Picture this. It’s a dusty, hot desert day. The sun is bearing down on Jesus as he rolls into the little town of Bethany. The news of his close friend’s death is fresh on the hearts of Lazarus’ family. Mary and Martha are torn between grief and understanding.  Martha is in the kitchen probably cooking something awesome to eat, while Mary is waiting to see when Jesus will arrive. They love Jesus, but don’t understand why he has allowed their brother to die. Jesus comes in the house and asks them to go with him to the grave.

In John 11:39 Jesus proclaims, “Take away the stone.” Martha’s immediate response is, “…by this time there is a bad odor, for he has been dead for four days.” Martha would love to see her brother again, but she is also worries that the smell emanating from inside the grave might kill a few people outside the grave.  Such concerns don’t derail Jesus; he calls to the dead man, “Lazarus come out!”  

Let’s pause there for a moment. The story is told from the perspective of Jesus and Lazarus’ sisters, but have you ever wondered what might have been going on in the tomb?   

Picture Lazarus lying there in a hot, dark cave, wrapped tightly in burial clothes. Lying there lifeless, he hears the voice of Jesus calling to him, “Come Out!” I can picture him taking that first gasp of breath… he tries to figure out where he is.  His first breath of resurrection air was quickly masked in the stench of death. I picture him doing the “raise your hand if you’re sure” armpit sniff test… discover that the strongest BO of all time, was in fact coming from him. The next thing to do is to come out of the grave.  Can you picture Lazarus hopping out of the tomb, both feet and arms bound, mumbling, “I’m coming, I’m coming!”?

“The dead man came out, his hands and feet wrapped with strips of linen, and a cloth around his face.” You guys, Lazarus was the original walking dead mummy.  All the folklore originated right here in John 11.  

It is what Jesus says next that shakes my world. “Take off the grave clothes and let him go.”  

As many times as I have read or heard this story, I had never seen this! Lazarus had just experienced resurrection power.  He was dead and now he is alive. Yet he still had the stench of death on him. He was still bound by the grave clothes. It was in that moment I realized that we as Christians have experienced resurrection power, we were dead and now we are alive, but we can still be bound by grave clothes.  So many times we walk around smelling of death and decay.
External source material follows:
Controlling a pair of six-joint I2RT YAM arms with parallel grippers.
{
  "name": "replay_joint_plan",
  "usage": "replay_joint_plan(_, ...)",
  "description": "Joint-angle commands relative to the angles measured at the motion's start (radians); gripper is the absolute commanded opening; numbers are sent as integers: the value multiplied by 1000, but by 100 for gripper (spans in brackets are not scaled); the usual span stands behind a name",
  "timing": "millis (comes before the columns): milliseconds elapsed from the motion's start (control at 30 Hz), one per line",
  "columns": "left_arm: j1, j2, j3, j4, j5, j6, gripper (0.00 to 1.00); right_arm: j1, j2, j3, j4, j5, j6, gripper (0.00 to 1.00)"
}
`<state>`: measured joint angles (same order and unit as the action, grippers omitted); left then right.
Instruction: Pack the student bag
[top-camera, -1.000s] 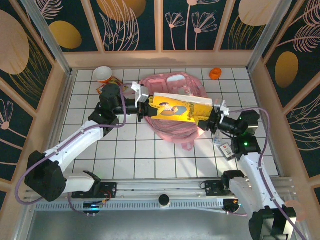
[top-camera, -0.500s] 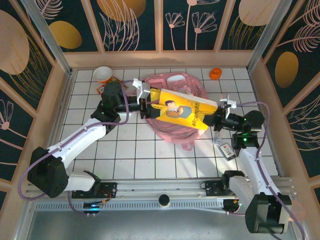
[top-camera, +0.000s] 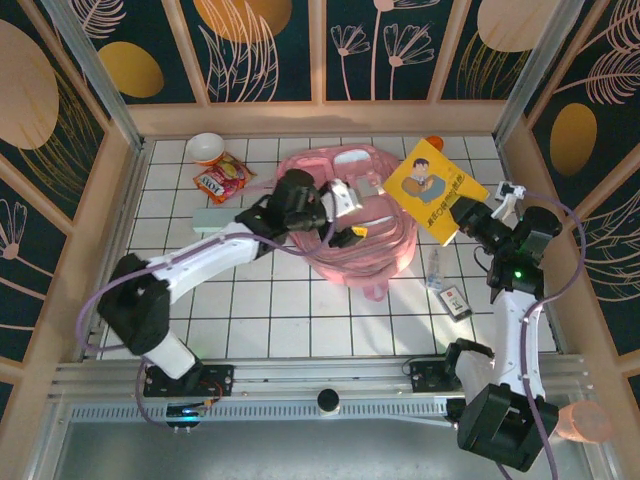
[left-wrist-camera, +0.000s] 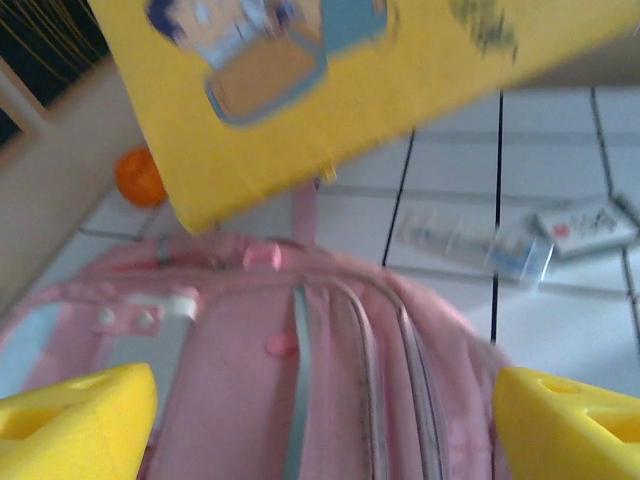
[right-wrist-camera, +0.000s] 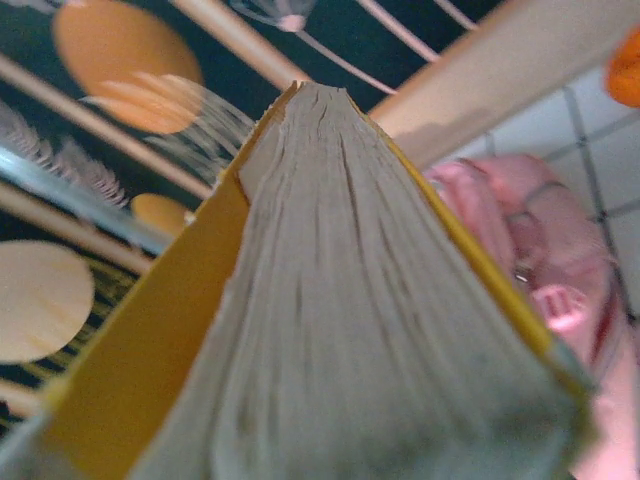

Jesus is saying, it’s time to take off the grave clothes. Take off shame, take off hurt, take off fear, take off pain, and all things that are death to us.  It’s time to be free.  Lazarus would have looked incredibly foolish if, after being raised from the dead, he’d kept wearing the grave clothes. And so do we! 

I began to allow my mind to wander a little deeper into Lazarus’ experience.  I started to ask myself, what was he wearing under his grave clothes?  That answer would be “nothing.” In order for Lazarus to be fully free, he needed to be willing to be fully known. YIKES!  We love the idea of freedom, but transparency scares us back into the grave. I know I’m very comfortable sharing my victories and testimonies, but I need God-sized strength to share the part of my journey that involves my weakness in the middle of the battle.  

We read early in this chapter that the whole town came out to the grave. It truly takes a village when we are on our freedom journey. It takes people to help us recognize our blind spots and help lead us to transparency in safety.  So I’m asking you today, are you a walking mummy? Have you experience Jesus’ resurrection power in your life, but you are still bound by the grave clothes? If so, there is hope, there is freedom, there is healing.  Today, you can “take off the grave clothes” and be free.

Bridgette Hammers is a worship leader and songwriter who loves to see people set free in the presence of God.